If I were to compare them I can see this model is far from perfect, which is expected:

compare = pd.DataFrame(predicted,Y).reset_index()
compare.columns=['Y', 'predicted']
compare.head(3)

Returns:

+------+-----------+
| Y    | predicted |
+------+-----------+
| 985  | 2596      |
+------+-----------+
| 801  | 2464      |
+------+-----------+
| 1349 | 1907      |
+------+-----------+

If I do the exact same thing except I weight neighbors by distance, the predict() function is returning the target variable EXACTLY.

#Initiate model
knn_dist = neighbors.KNeighborsRegressor(n_neighbors=8, weights='distance')

#fit the model and store the predictions
knn_dist.fit(X, Y)
predicted2 = knn_dist.predict(X).ravel()

compare = pd.DataFrame(predicted2,Y).reset_index()
compare.columns=['Y', 'predicted2']
compare.head(3)

Returns identical columns:

+------+------------+
| Y    | predicted2 |
+------+------------+
| 985  | 985        |
+------+------------+
| 801  | 801        |
+------+------------+
| 1349 | 1349       |
+------+------------+

I know the predictor isn't really perfect like this implies, and can prove that with cross validation:

score_knn = cross_val_score(knn, X, Y, cv=ShuffleSplit(test_size=0.1))
print(score_knn.mean())
>>>>0.5306705590672681

What am I doing wrong?


Per request, here's the first five rows of the relevant columns in my dataframe:

| ID | var1     | var2     | var3     | target |
|----|----------|----------|----------|--------|
| 1  | 0.363625 | 0.805833 | 0.160446 | 985    |
| 2  | 0.353739 | 0.696087 | 0.248539 | 801    |
| 3  | 0.189405 | 0.437273 | 0.248309 | 1349   |
| 4  | 0.212122 | 0.590435 | 0.160296 | 1562   |
| 5  | 0.22927  | 0.436957 | 0.1869   | 1600   |

Solution

  • First of all, you train the model on the whole dataset and then you predict using the same dataset.

    knn_dist.fit(X, Y)

    predicted2 = knn_dist.predict(X).ravel()

    The perfect performance here is a textbook case of overfitting.

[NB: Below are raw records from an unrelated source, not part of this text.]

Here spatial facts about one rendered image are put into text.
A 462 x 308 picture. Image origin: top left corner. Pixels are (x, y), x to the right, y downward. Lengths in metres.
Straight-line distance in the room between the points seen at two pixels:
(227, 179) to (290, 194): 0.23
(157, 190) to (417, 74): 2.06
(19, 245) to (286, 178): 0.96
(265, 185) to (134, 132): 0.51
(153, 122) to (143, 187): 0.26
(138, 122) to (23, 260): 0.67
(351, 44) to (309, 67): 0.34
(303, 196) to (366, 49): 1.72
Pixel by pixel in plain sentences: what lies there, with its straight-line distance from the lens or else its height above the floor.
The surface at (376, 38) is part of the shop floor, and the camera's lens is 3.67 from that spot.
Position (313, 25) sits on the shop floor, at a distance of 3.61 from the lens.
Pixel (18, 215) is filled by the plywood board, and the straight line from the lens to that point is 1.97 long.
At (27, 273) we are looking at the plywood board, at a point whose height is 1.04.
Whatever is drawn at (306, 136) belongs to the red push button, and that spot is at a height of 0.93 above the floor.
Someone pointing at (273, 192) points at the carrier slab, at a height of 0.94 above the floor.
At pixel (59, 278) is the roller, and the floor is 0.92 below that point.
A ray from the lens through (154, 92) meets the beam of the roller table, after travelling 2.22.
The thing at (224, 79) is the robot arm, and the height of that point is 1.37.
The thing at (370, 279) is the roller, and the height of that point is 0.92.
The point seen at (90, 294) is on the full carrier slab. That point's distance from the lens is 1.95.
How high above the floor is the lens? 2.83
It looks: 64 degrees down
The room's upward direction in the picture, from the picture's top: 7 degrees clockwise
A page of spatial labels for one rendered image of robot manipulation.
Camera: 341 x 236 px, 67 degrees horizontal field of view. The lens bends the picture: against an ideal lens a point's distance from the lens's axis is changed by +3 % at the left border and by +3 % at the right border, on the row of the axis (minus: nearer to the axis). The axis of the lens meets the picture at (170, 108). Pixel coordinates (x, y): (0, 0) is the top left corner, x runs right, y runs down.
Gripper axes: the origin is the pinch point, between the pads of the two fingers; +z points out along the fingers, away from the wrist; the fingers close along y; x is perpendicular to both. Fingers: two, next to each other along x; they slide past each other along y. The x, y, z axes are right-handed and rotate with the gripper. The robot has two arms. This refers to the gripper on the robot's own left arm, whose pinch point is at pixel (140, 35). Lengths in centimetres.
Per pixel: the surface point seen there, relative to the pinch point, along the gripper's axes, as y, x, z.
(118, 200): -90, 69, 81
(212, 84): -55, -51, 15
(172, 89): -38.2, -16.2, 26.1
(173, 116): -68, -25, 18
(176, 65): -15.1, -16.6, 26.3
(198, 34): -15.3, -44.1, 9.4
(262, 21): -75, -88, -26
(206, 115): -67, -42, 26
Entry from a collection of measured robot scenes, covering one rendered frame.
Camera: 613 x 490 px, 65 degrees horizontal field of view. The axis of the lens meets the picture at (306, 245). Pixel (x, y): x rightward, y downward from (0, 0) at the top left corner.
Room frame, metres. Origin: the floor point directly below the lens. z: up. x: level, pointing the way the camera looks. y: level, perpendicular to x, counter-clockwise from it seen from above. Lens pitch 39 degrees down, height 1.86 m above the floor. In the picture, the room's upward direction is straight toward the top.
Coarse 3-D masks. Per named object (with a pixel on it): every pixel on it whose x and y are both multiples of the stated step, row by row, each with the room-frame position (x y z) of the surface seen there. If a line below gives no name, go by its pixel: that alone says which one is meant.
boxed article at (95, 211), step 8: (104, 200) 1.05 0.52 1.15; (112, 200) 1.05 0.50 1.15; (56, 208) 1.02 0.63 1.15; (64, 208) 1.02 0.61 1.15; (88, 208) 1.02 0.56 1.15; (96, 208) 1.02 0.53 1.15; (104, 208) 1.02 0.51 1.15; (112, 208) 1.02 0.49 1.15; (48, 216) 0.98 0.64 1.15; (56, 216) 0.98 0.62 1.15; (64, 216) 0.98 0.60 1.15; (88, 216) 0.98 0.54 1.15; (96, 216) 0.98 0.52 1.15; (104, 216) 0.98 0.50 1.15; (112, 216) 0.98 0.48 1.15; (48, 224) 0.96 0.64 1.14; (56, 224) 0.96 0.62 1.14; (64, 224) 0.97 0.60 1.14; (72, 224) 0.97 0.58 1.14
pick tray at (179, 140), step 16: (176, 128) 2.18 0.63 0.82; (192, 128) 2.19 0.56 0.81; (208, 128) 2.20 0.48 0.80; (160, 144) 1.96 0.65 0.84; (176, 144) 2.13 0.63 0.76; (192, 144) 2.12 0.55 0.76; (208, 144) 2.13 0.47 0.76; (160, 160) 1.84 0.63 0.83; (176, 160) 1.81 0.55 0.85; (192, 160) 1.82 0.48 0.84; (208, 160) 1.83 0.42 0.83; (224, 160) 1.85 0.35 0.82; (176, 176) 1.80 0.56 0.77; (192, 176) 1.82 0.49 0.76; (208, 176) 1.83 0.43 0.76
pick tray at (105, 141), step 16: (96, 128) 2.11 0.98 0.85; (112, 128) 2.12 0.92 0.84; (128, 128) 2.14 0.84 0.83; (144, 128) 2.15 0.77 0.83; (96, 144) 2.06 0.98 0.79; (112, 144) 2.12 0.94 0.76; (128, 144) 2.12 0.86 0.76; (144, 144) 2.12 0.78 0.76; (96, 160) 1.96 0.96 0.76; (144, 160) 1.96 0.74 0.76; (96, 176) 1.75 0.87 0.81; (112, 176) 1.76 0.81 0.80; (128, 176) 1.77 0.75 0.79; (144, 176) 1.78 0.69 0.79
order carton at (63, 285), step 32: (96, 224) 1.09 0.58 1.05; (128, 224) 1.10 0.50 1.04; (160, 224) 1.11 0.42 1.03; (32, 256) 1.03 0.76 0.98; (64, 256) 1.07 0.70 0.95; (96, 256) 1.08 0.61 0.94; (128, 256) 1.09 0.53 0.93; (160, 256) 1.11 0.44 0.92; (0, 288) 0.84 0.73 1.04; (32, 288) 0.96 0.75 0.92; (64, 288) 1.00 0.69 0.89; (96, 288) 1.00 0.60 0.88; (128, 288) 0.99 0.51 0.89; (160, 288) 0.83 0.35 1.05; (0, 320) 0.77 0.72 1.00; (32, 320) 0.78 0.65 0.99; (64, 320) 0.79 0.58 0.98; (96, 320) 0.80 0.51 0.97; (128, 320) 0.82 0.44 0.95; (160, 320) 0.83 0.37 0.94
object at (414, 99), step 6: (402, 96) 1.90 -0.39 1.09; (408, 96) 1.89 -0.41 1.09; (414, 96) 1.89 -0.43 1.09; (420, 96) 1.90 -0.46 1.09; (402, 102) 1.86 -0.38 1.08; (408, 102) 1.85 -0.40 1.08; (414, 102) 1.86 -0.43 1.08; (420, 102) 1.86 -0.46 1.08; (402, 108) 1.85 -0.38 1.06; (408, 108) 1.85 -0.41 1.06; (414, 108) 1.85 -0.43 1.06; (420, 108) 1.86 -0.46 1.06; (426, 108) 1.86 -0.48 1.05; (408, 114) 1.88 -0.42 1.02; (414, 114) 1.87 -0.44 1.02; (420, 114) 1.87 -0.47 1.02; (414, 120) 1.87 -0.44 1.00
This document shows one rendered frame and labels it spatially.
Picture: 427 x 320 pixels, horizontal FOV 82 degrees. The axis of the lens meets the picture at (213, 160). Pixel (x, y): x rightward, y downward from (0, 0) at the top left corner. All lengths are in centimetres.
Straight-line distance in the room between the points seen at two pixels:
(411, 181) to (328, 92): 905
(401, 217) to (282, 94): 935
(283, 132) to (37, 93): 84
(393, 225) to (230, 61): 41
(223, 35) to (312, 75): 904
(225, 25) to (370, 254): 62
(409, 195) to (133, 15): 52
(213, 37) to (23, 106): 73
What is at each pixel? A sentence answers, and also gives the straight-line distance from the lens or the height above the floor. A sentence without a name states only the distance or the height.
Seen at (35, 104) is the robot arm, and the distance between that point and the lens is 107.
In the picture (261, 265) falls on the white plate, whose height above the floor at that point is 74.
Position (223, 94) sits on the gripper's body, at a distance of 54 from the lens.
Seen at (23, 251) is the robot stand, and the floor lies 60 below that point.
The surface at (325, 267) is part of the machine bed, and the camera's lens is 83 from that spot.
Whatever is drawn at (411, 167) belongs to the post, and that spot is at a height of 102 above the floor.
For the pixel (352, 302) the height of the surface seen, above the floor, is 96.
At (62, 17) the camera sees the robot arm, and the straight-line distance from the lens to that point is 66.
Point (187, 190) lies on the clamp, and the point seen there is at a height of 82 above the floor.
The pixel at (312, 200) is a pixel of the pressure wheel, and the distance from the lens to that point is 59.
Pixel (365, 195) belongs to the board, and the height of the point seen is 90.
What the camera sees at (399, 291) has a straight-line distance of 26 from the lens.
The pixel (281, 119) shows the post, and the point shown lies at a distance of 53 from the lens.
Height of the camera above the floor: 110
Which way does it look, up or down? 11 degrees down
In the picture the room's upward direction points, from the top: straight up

For every point in X, the weighting for that point will be essentially 1


    Next, when you use cross validation you see that the model is not so perfect. You should always use cross-validation especially in the case where you are trying to predict (regression) a target variable.

    Also, for regression problems do NOT use cross_val_score without specifying the scoring argument.

    You can alternatively use cross_val_predict. See here

    If you add some information (like the dimensions of X) I could help more.